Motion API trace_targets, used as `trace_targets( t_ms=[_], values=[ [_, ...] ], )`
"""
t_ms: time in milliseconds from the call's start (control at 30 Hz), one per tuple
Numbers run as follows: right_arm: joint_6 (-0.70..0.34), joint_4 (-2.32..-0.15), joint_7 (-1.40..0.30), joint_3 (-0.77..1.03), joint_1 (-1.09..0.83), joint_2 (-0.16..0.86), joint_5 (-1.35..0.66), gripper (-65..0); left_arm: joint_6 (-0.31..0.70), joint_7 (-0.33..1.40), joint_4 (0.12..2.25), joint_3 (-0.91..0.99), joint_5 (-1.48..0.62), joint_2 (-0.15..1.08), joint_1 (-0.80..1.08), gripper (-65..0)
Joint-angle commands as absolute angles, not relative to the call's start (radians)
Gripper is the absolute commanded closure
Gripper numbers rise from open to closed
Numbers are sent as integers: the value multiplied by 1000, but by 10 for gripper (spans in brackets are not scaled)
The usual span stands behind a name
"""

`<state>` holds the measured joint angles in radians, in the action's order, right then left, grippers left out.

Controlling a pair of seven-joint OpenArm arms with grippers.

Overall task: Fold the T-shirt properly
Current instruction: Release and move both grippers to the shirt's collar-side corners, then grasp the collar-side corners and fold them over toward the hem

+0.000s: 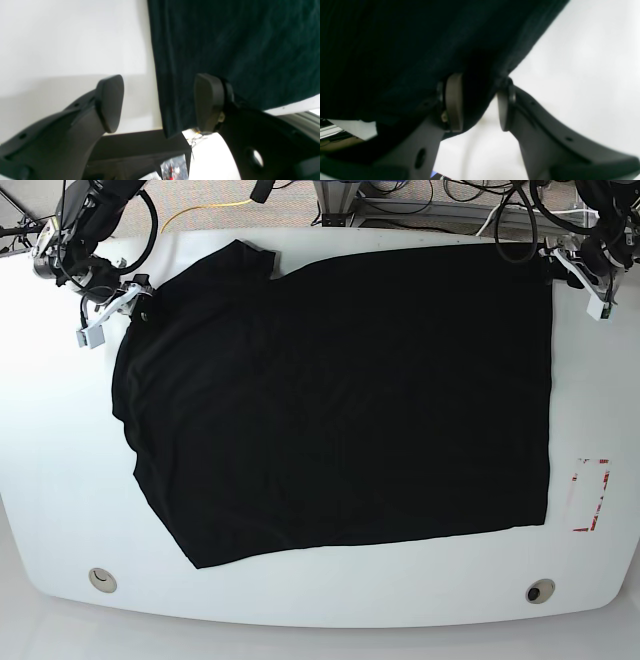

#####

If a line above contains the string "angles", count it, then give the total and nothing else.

# ANSWER
2